The momentum in the markets seems to have moved up a few notches with the semi-finalists of the football World Cup now in place. The movement last week was across the board so much so that not a single sectoral index ended in negative territory.
Stockbrokers monitor share prices on the National Stock Exchange (NSE) terminal at a brokerage firm in Mumbai
The benchmark indices ended with yet another new life time highs with the BSESENSEX gaining 862.14 points or 3.43 per cent to close at 25962.06 points. The Nifty gained 242.80 points or 3.23 per cent to close at 7,751.60 points.
The broader indices like the BSE100, BSE200 and BSE500 gained similar or marginally better at 3.31 per cent, 3.42 per cent and 3.48 per cent while the BSEMIDCAP gained a significantly higher 3.70 per cent and the BSESMALLCAP even more at 4.85 per cent.
Amongst the sectoral gainers were BSEAUTO up 5.91 per cent followed by BSEPOWER up 5.18 per cent and BSEHEALTHCARE up 4.97 per cent. As mentioned before there were no sectoral losers and the least gainers were BSEIT up a tad at 0.43 per cent followed by BSETECK up 0.84 per cent.
Narendra Modi and his government with the budget will have to fulfil their promises. Pics/AFP
In individual stocks, the top gainers were from the auto pack led by Tata Motors up 8.37 per cent, Maruti Suzuki up 7.88 per cent and Mahindra & Mahindra up 6.5 per cent. Other gainers included Hindalco up 7.52 per cent and BHEL up 7.33 per cent.
In other stocks, fertiliser companies Chambal Fertilisers rose 13.78 per cent while Deepak Fertilisers rose 15.84 per cent. On the losing side were two-wheeler manufacturers with Hero Moto losing 1.52 per cent and Bajaj Auto down 0.43 per cent whilst IT major Tech Mahindra lost 0.54 per cent.
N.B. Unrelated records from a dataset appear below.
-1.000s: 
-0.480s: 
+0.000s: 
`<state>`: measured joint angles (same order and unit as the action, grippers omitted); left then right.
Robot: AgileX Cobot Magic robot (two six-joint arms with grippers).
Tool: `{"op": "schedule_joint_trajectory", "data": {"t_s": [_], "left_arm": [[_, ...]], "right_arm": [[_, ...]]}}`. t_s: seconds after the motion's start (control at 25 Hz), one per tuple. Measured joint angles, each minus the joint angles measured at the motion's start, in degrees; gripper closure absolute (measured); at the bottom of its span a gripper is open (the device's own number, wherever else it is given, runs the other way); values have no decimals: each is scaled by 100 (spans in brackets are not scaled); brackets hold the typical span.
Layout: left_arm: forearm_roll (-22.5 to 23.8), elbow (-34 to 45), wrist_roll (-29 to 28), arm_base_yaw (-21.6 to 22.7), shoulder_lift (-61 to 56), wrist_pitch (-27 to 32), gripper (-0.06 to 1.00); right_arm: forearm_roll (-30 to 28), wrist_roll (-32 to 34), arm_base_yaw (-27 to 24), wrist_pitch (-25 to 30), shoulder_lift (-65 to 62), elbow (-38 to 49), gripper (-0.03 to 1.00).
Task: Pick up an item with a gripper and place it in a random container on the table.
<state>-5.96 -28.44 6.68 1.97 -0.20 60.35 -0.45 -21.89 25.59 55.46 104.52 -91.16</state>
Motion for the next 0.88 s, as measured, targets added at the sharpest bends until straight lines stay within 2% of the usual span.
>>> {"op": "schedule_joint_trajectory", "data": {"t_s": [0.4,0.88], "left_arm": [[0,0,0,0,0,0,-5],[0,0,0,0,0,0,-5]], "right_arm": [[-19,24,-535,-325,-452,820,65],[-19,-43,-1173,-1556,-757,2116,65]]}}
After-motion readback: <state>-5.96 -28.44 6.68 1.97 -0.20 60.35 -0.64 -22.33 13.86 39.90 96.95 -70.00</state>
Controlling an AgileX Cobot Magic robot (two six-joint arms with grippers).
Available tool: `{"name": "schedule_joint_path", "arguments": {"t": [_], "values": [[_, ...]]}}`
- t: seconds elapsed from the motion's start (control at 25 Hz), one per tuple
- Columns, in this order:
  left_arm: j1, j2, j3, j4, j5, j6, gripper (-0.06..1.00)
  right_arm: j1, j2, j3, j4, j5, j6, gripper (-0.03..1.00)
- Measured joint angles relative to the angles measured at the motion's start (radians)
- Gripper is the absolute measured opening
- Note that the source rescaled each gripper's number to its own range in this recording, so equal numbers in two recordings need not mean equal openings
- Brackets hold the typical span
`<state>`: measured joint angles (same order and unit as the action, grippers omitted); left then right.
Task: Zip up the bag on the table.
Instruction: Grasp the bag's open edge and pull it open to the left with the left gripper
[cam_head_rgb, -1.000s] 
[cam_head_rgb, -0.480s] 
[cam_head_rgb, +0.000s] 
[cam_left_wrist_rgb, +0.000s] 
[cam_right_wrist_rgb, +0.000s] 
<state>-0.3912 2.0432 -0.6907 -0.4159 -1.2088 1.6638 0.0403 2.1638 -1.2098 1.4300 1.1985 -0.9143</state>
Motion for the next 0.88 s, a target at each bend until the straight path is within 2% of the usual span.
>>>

Call it by any name be it pre-budget, call it optimism call it hope and expectations, the markets were on a roll. It was fuelled by money being invested by FIIs who have put in Rs 5,200 crore last week and have in the first six months of this calendar year invested Rs 62,606 crore or roughly 10.5 billion dollars.
Domestic institutions have slowed down their sales significantly and have sold shares worth Rs 645 crore in the week and Rs 6,848 crore in the six months. Broadly speaking, the sales by domestic institutions have been a tenth of what the FIIs have bought.
The week ahead will be dominated by Parliament and the proceedings would kick off with the Railway Budget being presented on Tuesday followed by the Economic Survey on Wednesday and ending with the Union Budget on Thursday.
With passenger and freight hikes already being done what would be interesting to note is the modernisation, safety and growth plans that the minister would talk of. I believe the time has come to take the Railways to the capital market and begin by offering 10 per cent of the company to investors. This would bring much needed funds and also make the railways more accountable.
The budget would have to be tough as our economic condition and finances have been stretched. No one expects the FM or the government to dole out money but they expect that the unbridled subsidies would see some checks being placed. There is expectation that the FM may give higher allowances and raise the slabs even though there may not be any tax cuts.
The world wants to invest in India as we have the potential to see our GDP rise from 4.5 per cent or thereabouts to 6 per cent in the next four quarters. The markets and industry expect a clear roadmap for GST and expect it to be rolled out from the calendar year January 2015 or financial year April 2015.
This alone is expected to add about 1.5 per cent to 2 per cent to the GDP. The markets would like to see clarity on the divestment programme and capitalisation of state run banks. Of course the usual abolition of CTT (Commodities Transaction Tax) and STT (Securities Transaction Tax) or maybe a cut in rates is also expected.
Primarily, the key areas which need to be addressed are issues of policy paralysis and lack of transparency. The first has been tackled to a great extent by dismantling EGOM (Empowered Group Of Ministers) and IMG (Inter-Ministerial Group). The second has seen decisions being taken as there is no coalition politics and also the cabinet is smaller. The third area is clarity on laws and taxation.
The system of retrospective amendments which vitiated the investment climate is likely to be done away with. The PM wants to make India a manufacturing hub for various products including defence. It is believed that FDI in defence would be raised to maybe as high as 74 per cent with technology transfer. What actually happens is now a mere four days away.
Infosys would kick off the result season for the first quarter of FY15 with results being declared on Friday, July 11. Coming the very next day after the Union Budget its performance may be overshadowed by the budget. The markets are buoyant and have entered the budget week.
Expectations are running high and maybe difficult to meet. Nobody expects freebies but they particularly FIIs and people looking to invest in India want a clear road map to induce investments into India. Keep your fingers crossed and hope that the man, whom every third Indian who cast his ballot voted for, delivers. Stay invested and do not panic.